>>>>

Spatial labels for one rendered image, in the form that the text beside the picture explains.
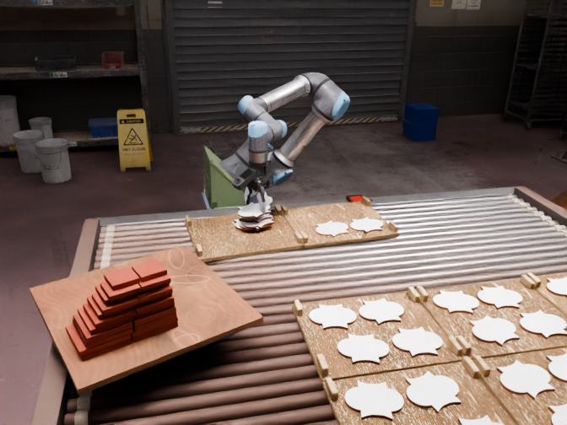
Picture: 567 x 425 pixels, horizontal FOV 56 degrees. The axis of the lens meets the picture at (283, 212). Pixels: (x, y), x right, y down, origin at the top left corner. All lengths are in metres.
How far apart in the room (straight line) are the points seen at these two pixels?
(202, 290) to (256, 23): 5.40
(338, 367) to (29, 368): 2.02
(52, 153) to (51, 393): 4.10
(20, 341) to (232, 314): 2.04
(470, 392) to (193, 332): 0.73
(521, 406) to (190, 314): 0.88
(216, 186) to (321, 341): 1.13
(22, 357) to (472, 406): 2.43
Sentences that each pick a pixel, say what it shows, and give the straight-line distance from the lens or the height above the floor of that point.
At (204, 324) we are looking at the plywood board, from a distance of 1.48.
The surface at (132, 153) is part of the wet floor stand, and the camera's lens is 5.60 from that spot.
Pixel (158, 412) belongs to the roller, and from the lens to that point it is 1.44.
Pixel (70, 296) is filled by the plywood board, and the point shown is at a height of 1.04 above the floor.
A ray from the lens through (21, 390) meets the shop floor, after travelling 3.05.
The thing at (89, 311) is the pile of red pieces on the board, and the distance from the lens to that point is 1.43.
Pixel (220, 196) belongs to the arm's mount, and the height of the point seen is 0.94.
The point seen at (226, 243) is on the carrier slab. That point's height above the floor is 0.94.
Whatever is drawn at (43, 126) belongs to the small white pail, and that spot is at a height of 0.29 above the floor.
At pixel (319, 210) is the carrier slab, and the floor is 0.94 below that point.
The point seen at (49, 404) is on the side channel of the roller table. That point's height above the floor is 0.95.
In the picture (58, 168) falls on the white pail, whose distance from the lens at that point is 5.51.
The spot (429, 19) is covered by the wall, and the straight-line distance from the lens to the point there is 7.64.
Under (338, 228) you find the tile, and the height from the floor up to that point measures 0.94.
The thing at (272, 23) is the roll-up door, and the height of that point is 1.30.
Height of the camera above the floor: 1.91
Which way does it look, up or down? 25 degrees down
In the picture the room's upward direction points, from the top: 1 degrees clockwise
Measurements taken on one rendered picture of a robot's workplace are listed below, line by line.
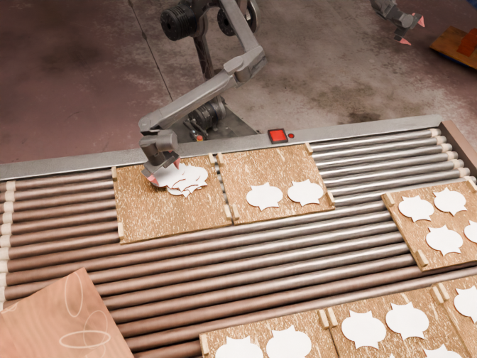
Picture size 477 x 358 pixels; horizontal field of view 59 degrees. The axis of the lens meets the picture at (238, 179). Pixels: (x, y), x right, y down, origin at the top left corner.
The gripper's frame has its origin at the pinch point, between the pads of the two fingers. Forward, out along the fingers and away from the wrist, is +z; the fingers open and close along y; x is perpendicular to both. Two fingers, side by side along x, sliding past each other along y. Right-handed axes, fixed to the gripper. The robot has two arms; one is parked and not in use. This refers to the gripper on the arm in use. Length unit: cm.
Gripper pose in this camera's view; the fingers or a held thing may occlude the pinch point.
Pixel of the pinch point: (167, 175)
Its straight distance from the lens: 164.8
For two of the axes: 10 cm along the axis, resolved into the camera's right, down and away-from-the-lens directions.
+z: 2.5, 6.1, 7.5
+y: 7.2, -6.3, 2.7
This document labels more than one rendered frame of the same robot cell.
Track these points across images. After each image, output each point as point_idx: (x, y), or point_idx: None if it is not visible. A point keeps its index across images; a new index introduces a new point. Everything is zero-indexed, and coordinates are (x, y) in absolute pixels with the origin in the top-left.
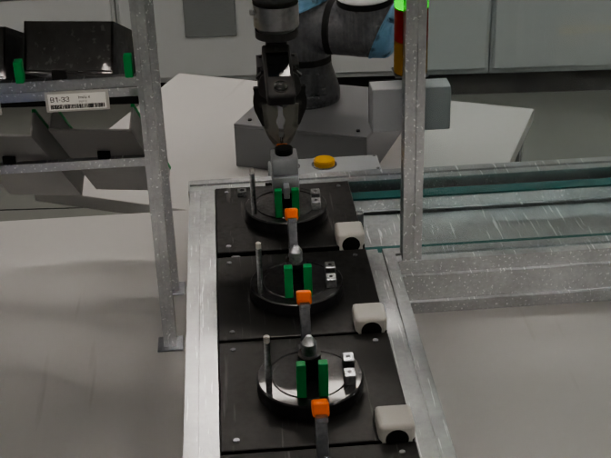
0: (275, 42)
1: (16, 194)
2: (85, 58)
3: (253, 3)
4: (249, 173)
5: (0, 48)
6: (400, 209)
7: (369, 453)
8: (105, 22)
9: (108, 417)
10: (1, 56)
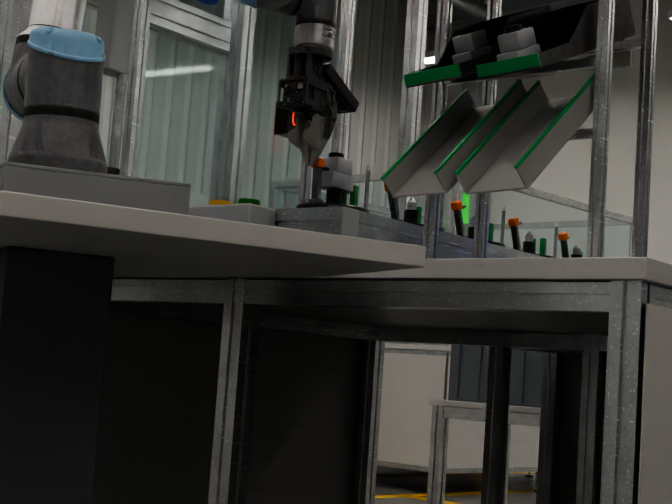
0: (326, 62)
1: (522, 188)
2: None
3: (333, 25)
4: (370, 169)
5: (573, 22)
6: (309, 198)
7: None
8: (500, 17)
9: None
10: (574, 28)
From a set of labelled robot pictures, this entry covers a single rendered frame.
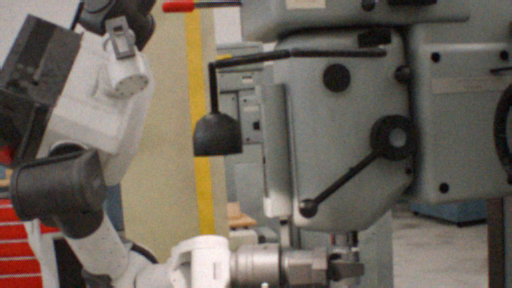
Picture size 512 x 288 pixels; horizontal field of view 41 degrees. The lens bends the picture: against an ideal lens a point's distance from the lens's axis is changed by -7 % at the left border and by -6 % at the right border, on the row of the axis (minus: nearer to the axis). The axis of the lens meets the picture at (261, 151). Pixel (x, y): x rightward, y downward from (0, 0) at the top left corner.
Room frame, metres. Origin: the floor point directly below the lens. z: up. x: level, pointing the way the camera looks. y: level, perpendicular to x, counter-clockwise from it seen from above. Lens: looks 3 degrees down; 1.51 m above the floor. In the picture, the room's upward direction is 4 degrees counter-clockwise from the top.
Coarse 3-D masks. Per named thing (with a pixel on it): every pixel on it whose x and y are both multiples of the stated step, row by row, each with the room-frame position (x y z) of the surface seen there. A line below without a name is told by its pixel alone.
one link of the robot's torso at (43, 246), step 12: (36, 228) 1.52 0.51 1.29; (36, 240) 1.52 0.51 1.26; (48, 240) 1.53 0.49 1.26; (60, 240) 1.58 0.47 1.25; (36, 252) 1.54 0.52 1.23; (48, 252) 1.52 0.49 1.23; (60, 252) 1.58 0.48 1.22; (72, 252) 1.59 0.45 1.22; (48, 264) 1.51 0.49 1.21; (60, 264) 1.58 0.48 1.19; (72, 264) 1.59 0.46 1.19; (48, 276) 1.56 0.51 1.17; (60, 276) 1.58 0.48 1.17; (72, 276) 1.60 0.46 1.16
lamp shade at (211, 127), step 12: (204, 120) 1.03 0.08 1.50; (216, 120) 1.03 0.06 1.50; (228, 120) 1.03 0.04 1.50; (204, 132) 1.02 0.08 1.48; (216, 132) 1.02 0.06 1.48; (228, 132) 1.02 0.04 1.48; (240, 132) 1.05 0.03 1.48; (204, 144) 1.02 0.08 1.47; (216, 144) 1.02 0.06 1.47; (228, 144) 1.02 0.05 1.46; (240, 144) 1.04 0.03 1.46; (204, 156) 1.02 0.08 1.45
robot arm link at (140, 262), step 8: (136, 248) 1.39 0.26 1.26; (136, 256) 1.37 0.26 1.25; (144, 256) 1.38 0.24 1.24; (128, 264) 1.36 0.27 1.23; (136, 264) 1.36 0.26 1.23; (144, 264) 1.37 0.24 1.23; (152, 264) 1.39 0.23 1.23; (160, 264) 1.32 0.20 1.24; (128, 272) 1.35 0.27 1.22; (136, 272) 1.36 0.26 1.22; (144, 272) 1.32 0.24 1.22; (152, 272) 1.30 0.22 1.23; (160, 272) 1.28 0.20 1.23; (112, 280) 1.34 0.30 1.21; (120, 280) 1.34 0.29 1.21; (128, 280) 1.34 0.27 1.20; (136, 280) 1.33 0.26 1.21; (144, 280) 1.31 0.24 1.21; (152, 280) 1.29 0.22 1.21; (160, 280) 1.27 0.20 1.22
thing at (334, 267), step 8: (328, 264) 1.15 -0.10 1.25; (336, 264) 1.15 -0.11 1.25; (344, 264) 1.15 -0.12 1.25; (352, 264) 1.15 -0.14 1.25; (360, 264) 1.15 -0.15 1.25; (328, 272) 1.15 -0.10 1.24; (336, 272) 1.15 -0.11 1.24; (344, 272) 1.15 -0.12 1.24; (352, 272) 1.15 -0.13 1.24; (360, 272) 1.15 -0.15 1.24; (328, 280) 1.16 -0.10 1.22
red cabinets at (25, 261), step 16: (0, 208) 5.31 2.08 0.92; (0, 224) 5.30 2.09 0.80; (16, 224) 5.32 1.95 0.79; (0, 240) 5.31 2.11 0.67; (16, 240) 5.31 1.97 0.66; (0, 256) 5.32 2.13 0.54; (16, 256) 5.33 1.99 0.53; (32, 256) 5.33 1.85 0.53; (0, 272) 5.31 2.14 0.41; (16, 272) 5.33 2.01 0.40; (32, 272) 5.34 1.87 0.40
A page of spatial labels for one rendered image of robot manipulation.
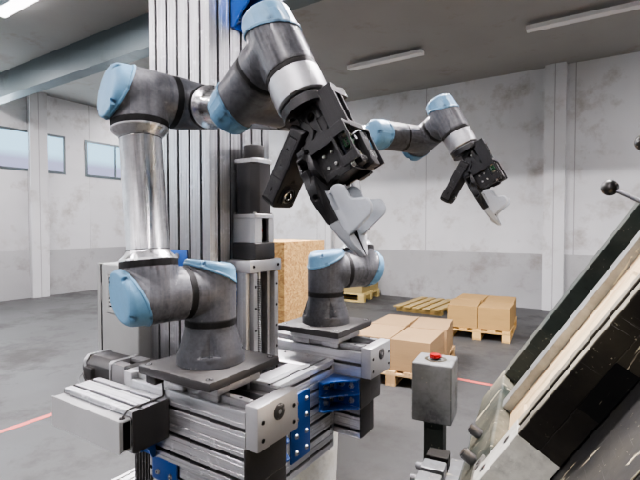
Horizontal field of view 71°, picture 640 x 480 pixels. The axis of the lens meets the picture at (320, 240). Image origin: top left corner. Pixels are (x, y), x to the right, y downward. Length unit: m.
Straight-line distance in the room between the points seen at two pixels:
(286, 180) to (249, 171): 0.65
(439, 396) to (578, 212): 6.79
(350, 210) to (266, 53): 0.24
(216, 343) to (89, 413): 0.31
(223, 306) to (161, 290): 0.15
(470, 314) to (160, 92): 5.07
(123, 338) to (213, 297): 0.54
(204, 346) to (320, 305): 0.49
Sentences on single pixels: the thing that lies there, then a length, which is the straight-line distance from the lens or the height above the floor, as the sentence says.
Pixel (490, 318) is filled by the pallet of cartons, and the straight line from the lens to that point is 5.71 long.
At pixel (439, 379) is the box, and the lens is 1.44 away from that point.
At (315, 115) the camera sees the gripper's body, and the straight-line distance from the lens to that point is 0.59.
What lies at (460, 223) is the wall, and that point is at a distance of 8.35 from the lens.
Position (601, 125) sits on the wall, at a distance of 8.21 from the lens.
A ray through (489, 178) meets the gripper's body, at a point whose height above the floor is 1.46.
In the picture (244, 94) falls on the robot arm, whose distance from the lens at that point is 0.68.
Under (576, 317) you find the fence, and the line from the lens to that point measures 1.19.
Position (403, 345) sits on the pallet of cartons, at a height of 0.35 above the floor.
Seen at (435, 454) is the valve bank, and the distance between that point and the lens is 1.29.
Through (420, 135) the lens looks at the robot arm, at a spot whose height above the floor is 1.59.
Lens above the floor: 1.34
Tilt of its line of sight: 2 degrees down
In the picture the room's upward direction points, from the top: straight up

<<<<

▶ [Required action]
Starting at the first line of the records and stopping after the line with "Picture: 567 x", copy each line exactly; pictures stay out.

▶ [Solution to this problem]
Spatial labels for one rendered image, in the form that the text beside the picture explains.
Picture: 567 x 425 pixels, horizontal FOV 56 degrees. The axis of the lens meets the picture at (283, 212). Pixels: (x, y), x right, y down, origin at the top left corner. All lengths are in metres.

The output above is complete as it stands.